# Work to complete
Find the lines in the entries that follow where the word "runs" occurs, and state how many there are, with no other words.
- - -
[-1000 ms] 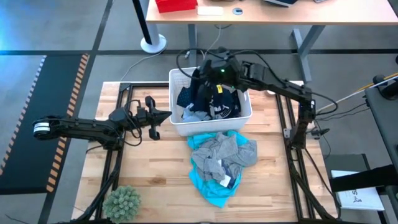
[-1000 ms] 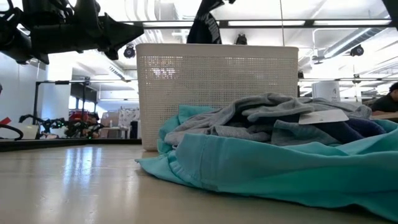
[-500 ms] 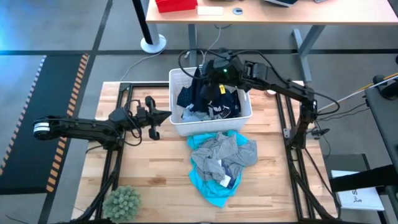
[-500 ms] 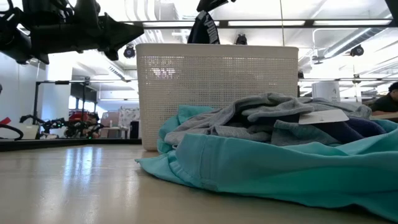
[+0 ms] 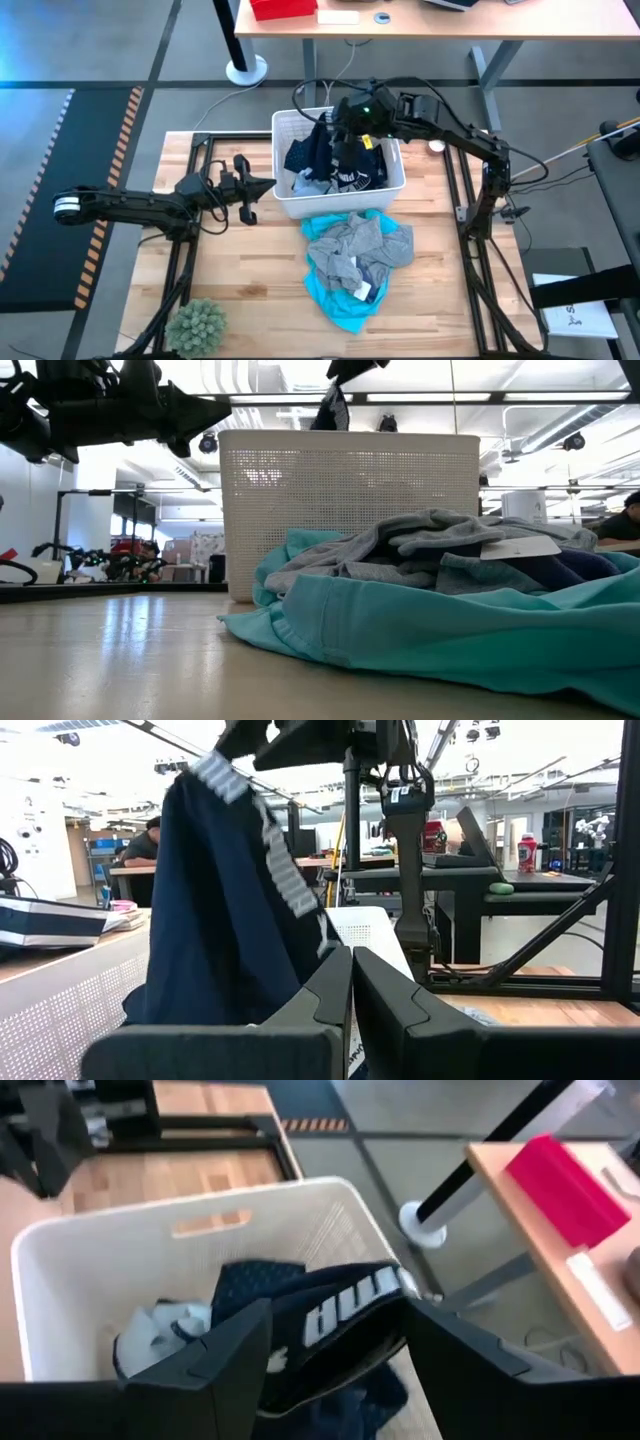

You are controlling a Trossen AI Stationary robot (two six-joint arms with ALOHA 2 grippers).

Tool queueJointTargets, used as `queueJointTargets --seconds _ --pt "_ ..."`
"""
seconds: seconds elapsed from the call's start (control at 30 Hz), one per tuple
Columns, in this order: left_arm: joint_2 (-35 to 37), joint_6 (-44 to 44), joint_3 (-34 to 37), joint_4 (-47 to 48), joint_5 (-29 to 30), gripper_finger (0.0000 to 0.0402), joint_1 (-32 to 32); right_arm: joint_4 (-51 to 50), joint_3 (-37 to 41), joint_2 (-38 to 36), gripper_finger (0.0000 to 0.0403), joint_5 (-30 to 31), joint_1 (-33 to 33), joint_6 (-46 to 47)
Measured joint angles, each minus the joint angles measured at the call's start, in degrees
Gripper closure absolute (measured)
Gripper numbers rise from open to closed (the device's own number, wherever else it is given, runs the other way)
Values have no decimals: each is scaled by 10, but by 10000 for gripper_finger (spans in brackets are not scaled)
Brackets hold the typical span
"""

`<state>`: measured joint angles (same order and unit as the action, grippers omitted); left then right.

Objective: Sort clothes
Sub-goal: Put the black boxers into the white bin

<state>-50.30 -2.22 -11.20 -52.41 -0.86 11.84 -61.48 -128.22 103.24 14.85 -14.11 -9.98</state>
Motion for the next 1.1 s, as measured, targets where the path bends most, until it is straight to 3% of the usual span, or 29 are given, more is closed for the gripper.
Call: queueJointTargets --seconds 0.4,0.67,0.93,1.1 --pt "0 -1 0 10 4 402 0 -179 1 0 190 -3 7 40" --pt "15 -2 0 12 4 402 0 -147 41 -35 230 -4 42 19" --pt "55 -12 0 39 5 402 0 -1 231 -135 255 -14 58 19" --pt "73 -14 0 76 4 402 0 137 408 -219 263 -114 81 13"
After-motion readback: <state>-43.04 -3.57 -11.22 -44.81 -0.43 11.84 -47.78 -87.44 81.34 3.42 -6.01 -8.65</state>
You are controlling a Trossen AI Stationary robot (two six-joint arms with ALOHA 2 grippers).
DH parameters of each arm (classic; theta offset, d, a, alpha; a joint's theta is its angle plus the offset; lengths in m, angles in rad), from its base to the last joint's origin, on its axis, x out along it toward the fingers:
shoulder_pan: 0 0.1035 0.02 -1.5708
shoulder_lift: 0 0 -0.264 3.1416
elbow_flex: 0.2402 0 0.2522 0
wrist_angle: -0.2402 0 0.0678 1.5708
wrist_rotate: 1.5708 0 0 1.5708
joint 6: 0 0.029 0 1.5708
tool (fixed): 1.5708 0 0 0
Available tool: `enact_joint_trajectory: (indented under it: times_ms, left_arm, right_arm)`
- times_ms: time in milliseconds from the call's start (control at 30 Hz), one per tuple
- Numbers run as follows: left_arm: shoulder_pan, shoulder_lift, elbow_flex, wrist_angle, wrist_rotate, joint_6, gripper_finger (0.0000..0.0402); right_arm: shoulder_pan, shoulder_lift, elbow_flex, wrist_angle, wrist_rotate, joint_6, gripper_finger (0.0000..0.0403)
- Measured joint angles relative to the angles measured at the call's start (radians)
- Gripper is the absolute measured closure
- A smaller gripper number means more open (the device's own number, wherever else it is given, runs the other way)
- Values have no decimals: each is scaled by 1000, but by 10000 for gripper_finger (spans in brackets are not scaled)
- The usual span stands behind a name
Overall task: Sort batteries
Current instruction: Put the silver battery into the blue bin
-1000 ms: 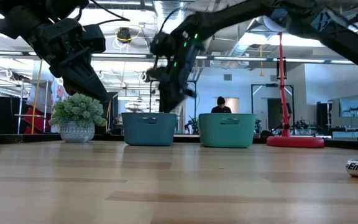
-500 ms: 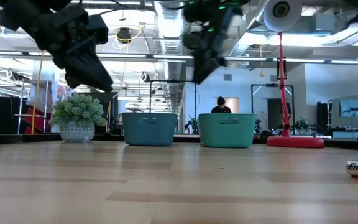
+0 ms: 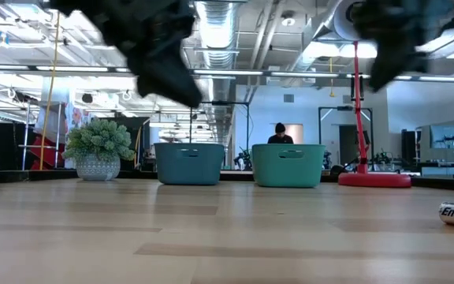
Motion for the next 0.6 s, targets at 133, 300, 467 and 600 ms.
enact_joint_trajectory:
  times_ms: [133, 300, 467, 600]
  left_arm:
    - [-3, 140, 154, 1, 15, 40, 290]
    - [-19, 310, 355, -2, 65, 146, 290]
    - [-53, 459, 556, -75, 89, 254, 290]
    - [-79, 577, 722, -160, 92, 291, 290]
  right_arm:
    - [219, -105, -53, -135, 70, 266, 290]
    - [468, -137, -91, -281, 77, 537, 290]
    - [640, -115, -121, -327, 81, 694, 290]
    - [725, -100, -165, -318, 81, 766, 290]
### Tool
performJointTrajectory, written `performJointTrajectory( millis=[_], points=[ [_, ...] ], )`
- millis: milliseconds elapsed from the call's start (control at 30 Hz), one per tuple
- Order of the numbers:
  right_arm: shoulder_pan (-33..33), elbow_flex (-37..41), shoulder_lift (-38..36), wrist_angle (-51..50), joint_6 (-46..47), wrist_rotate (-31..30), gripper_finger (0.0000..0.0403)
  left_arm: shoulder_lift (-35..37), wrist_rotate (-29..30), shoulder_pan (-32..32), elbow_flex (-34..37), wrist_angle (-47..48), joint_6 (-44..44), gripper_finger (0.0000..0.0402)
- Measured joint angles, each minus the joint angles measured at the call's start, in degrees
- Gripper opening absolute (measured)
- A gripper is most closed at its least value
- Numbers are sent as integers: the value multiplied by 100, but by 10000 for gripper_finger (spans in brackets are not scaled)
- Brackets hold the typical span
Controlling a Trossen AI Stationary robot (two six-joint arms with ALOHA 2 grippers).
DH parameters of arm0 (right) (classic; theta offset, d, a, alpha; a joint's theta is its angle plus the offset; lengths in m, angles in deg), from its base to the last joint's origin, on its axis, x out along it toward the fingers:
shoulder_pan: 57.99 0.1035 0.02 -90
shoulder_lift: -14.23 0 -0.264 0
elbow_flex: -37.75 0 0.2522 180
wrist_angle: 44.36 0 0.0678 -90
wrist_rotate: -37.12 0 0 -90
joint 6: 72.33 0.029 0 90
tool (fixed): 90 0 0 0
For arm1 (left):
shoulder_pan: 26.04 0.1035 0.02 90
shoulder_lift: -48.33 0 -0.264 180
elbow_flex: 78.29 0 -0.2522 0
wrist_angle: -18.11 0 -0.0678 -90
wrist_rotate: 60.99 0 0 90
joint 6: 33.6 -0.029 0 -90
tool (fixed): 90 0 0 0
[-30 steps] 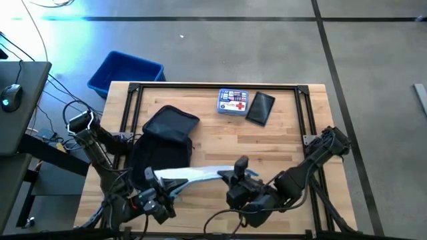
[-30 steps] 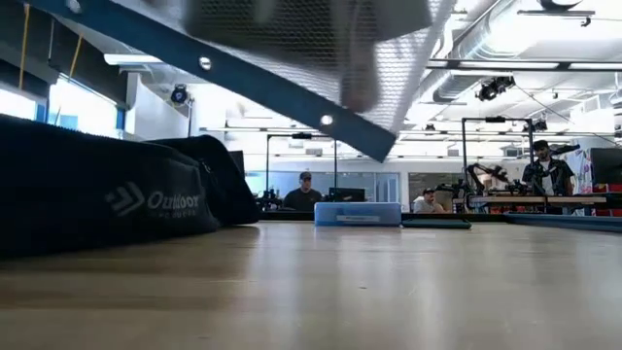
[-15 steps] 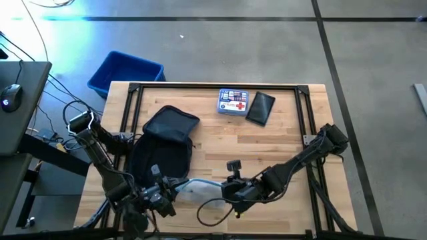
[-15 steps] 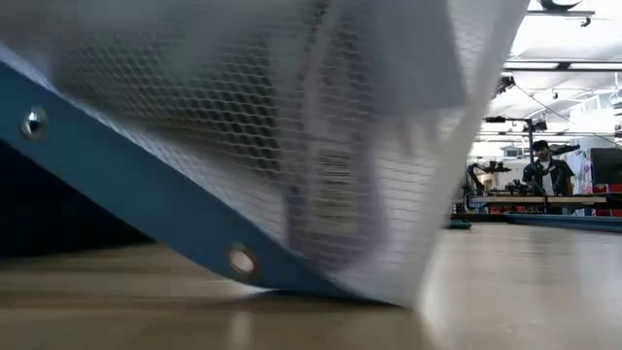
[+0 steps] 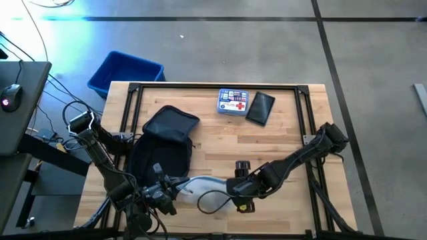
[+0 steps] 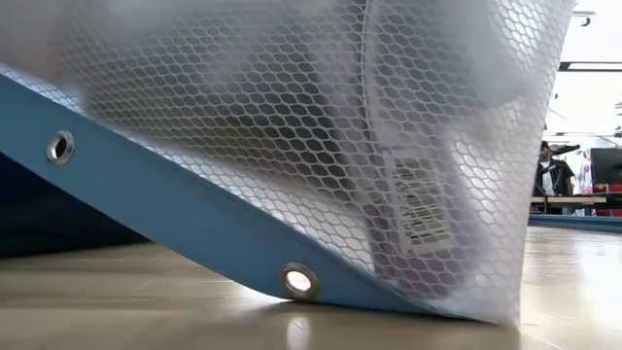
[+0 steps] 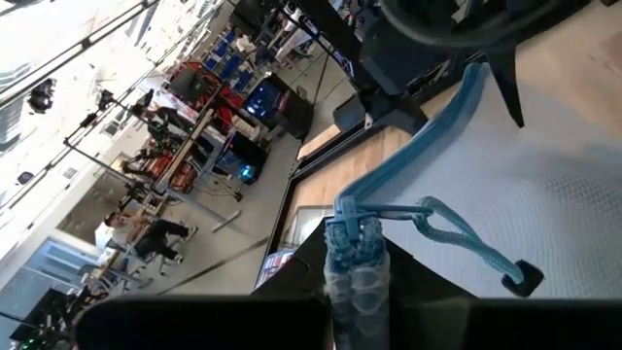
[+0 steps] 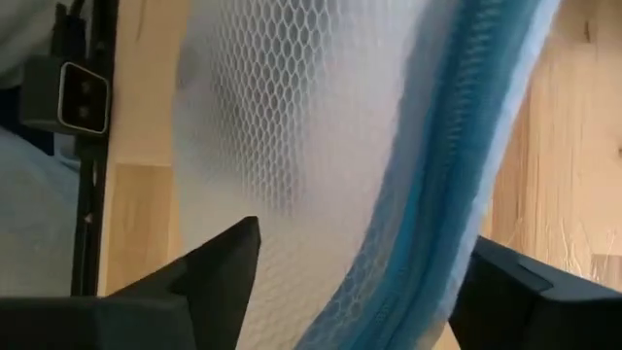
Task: Unpack backpack
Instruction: Put the blue zipper bag in the black backpack
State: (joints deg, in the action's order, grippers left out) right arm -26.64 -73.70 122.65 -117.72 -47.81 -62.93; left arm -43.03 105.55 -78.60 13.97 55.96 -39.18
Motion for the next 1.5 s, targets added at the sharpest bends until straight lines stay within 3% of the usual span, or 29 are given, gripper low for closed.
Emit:
performJointTrajectory(
  millis=[100, 233, 300, 533, 667, 767, 933, 1033, 1167, 1400, 1500],
  points=[
    [32, -2, 0, -2, -65, -7, 213, 0, 0, 0, 0, 0, -4, 0],
    [68, -4, 0, -122, -164, -44, 54, 13, 7, 46, 0, -33, -230, 0],
    [97, -10, 0, -119, -266, -191, 18, 45, 2, 109, -43, -50, -359, 0],
    [146, -691, -4, -277, -756, -1836, 1, 242, -100, 360, -914, -327, -1789, 0],
    [64, -999, -28, 609, -1706, -2580, 0, 252, -95, 392, -1654, -463, -3126, 0],
    [-170, -822, -5, 1857, -2564, -2441, 0, 260, -92, 301, -2097, -421, -3830, 0],
    [-753, -320, 376, 4171, -3910, -1462, 0, 260, 458, -20, -2369, 19, -4068, 0],
    [-1096, -271, 752, 5199, -4381, -756, 0, 260, 532, -292, -2374, 632, -3431, 0],
    [-1540, -271, 1290, 5929, -4606, -318, 0, 260, 305, -549, -2249, 2121, -1596, 0],
    [-2048, -271, 2198, 7314, -4845, -179, 0, 254, -213, -758, -1836, 4872, 1762, 0],
    [-2172, -271, 2441, 7711, -5268, -675, 0, 254, -529, -757, -1643, 5509, 2611, 0]
  ],
)
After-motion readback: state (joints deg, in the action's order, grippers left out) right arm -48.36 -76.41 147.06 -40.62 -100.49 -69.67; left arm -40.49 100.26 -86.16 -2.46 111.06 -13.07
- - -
# Written solution
2